Five years ago, in “Opening the Doors: The Need for More Hispanic-American Judges,” I concluded that the low-level representation of Latinos in the state and federal judicial system of the United States would continue to be a serious problem for this society.
While the more than 48 million Latinos in the United States presently make up 14 percent of the country’s population, only 4 percent of state judges are Latinos. In the report, we projected that – if current trends continue – by 2050, when Latinos will make up more or less 24 percent of the populace, we will be represented by only 11 percent of state judges, a very wide gap in our representation at the state court level.
At present the percent of Latino judges in New York's state courts, where the Latino community comprises 16 percent of the population, stands at less than 5 percent.

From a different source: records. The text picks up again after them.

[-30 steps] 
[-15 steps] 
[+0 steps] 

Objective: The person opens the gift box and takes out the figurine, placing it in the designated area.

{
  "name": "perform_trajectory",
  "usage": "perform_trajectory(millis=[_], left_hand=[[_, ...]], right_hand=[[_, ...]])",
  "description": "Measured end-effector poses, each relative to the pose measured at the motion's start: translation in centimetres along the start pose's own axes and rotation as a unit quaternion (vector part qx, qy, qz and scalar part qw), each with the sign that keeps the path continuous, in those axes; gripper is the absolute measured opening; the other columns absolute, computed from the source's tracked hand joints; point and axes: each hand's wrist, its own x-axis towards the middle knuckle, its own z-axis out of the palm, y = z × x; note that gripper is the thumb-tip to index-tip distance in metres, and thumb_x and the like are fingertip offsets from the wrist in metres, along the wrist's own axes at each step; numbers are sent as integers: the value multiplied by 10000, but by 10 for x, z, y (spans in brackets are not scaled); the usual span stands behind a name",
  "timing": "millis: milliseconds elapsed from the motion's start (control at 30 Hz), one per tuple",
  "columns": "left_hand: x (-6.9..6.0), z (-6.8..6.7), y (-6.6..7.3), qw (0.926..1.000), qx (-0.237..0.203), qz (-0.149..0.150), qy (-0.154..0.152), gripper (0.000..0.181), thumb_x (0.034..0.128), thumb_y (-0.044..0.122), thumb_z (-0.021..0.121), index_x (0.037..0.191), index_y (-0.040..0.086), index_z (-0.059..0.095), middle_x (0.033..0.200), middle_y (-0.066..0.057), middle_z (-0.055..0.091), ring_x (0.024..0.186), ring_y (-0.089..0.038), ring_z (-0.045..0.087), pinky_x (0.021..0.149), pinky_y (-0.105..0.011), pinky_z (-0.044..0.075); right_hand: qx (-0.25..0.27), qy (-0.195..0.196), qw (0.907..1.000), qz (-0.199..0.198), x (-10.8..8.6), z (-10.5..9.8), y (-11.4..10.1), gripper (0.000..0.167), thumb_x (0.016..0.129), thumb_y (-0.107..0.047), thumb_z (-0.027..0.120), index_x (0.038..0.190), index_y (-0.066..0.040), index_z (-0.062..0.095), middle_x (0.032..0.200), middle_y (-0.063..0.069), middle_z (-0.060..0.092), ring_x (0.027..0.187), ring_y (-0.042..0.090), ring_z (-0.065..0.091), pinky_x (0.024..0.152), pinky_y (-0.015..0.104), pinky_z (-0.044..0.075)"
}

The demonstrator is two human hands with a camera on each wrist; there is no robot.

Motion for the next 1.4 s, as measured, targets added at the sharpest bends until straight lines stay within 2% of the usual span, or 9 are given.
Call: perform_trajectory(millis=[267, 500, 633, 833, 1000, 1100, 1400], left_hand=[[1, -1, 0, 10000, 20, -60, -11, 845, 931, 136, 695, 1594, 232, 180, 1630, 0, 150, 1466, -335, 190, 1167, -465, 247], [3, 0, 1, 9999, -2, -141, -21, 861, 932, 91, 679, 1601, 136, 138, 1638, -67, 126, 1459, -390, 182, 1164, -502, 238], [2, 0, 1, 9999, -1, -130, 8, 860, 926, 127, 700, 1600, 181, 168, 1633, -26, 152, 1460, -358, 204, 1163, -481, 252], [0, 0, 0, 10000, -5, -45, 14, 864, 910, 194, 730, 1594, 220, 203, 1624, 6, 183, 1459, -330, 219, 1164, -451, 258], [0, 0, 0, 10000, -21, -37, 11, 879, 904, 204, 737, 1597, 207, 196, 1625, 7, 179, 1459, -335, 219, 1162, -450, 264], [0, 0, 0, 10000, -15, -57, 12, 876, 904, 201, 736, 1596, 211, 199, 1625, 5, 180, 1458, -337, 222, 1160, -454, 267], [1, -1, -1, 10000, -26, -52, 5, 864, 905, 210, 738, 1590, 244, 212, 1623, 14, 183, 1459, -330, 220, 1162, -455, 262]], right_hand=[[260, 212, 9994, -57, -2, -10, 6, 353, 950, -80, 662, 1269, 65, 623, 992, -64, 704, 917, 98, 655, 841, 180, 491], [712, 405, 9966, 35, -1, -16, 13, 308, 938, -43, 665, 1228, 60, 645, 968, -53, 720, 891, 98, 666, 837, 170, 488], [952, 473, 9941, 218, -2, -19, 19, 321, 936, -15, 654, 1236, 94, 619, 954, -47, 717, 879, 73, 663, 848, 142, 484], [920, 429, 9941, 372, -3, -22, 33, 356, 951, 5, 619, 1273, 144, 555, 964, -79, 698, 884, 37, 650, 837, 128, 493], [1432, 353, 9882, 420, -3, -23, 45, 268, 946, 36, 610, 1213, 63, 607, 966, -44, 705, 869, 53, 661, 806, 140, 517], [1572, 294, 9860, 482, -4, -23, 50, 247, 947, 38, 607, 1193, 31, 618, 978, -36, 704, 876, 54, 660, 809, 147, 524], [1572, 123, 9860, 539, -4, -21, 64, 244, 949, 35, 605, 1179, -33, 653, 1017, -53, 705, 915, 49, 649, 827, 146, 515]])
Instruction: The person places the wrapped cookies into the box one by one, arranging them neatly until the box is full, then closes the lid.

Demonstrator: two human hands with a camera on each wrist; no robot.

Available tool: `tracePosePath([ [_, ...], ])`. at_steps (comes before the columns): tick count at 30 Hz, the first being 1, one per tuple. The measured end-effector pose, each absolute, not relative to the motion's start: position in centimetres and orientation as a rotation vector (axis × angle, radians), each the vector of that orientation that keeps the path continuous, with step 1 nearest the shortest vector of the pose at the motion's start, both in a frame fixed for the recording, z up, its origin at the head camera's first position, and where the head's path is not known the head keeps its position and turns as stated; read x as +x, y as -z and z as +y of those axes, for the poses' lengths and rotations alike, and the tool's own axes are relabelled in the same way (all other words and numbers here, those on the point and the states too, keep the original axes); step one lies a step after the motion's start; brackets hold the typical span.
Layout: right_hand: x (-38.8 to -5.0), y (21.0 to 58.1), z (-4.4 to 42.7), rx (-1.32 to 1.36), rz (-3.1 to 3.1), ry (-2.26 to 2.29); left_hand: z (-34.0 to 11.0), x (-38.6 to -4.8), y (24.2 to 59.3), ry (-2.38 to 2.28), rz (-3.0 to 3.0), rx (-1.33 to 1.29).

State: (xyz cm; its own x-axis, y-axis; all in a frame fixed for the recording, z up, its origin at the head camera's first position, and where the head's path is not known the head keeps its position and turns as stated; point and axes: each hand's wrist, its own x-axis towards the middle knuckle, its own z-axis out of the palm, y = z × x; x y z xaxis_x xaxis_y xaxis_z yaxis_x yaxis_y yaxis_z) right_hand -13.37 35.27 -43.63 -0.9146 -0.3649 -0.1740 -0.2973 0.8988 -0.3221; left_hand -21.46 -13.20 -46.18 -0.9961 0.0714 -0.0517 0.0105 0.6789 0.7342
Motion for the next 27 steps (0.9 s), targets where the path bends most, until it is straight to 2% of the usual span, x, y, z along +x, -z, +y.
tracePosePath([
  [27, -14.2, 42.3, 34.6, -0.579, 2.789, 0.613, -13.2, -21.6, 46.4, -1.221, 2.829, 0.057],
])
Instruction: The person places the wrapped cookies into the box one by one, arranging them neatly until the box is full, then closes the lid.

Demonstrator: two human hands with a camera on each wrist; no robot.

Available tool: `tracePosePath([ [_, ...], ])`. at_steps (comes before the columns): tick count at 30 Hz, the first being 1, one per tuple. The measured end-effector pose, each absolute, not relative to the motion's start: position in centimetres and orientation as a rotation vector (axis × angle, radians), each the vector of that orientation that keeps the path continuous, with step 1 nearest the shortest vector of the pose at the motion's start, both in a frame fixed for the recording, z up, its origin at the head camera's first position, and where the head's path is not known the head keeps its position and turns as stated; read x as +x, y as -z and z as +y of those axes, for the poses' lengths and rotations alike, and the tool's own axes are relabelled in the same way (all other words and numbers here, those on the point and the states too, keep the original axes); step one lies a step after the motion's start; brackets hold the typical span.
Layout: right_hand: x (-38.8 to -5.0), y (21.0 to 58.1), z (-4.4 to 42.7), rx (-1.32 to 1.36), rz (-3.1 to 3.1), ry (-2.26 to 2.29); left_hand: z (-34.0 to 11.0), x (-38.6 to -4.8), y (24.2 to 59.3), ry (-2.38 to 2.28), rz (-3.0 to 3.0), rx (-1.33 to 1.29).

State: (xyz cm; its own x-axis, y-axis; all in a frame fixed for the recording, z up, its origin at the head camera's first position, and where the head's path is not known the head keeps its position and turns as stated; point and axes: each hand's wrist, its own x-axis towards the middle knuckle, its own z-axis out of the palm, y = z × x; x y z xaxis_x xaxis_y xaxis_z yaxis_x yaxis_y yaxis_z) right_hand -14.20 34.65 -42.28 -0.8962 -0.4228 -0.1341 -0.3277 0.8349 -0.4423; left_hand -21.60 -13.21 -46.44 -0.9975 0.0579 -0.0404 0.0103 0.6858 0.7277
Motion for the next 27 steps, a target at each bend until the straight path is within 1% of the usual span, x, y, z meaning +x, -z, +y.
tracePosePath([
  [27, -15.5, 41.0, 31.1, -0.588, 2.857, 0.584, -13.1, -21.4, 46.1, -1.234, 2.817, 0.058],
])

The only area where Latino presence in the state is well represented is on Court TV!
Of the 10 such programs currently broadcast, four are presided over by Hispanics: “Judge María López,” “Cristina's Court,” Marilyn Milian in “The People's Court,” and “Judge Alex.”
Nevertheless, returning to the real world, the courageous and very honorable Margarita López Torres, who was a Civil Court judge in Brooklyn, was blocked in her race to obtain a seat on the New York Supreme Court bench by the Brooklyn Democratic Party, presided over by the convict Clarence Norman, because she refused to accept its attempts to make her hire a political writer. She took her case to court, and last year, in López Torres vs. the New York State Election Commission the conventional system for selecting judges was invalidated as unconstitutional.
Presently, the case has gone to the U.S. Supreme Court under the name Spitzer vs. López Torres. Spitzer now proposes a system based on a commission that would be empowered to make the final selection of judges, leaving the voters out of the process.
For the Latino community, the question is whether – as our political influence grows – this is the right moment to turn the judicial selection process over to the connoisseurs of the political process, or whether we should fight for a system that recognizes our growing political influence as voters supported by the protections of the Voting Rights Act.
It is true that there are possible alternatives between these two positions. What is clear is that a serious debate on the matter within the Latino community is urgently needed.
(Angelo Falcon is a political scientist and president and founder of the National Institute for Latino Politics, with headquarters in New York City.)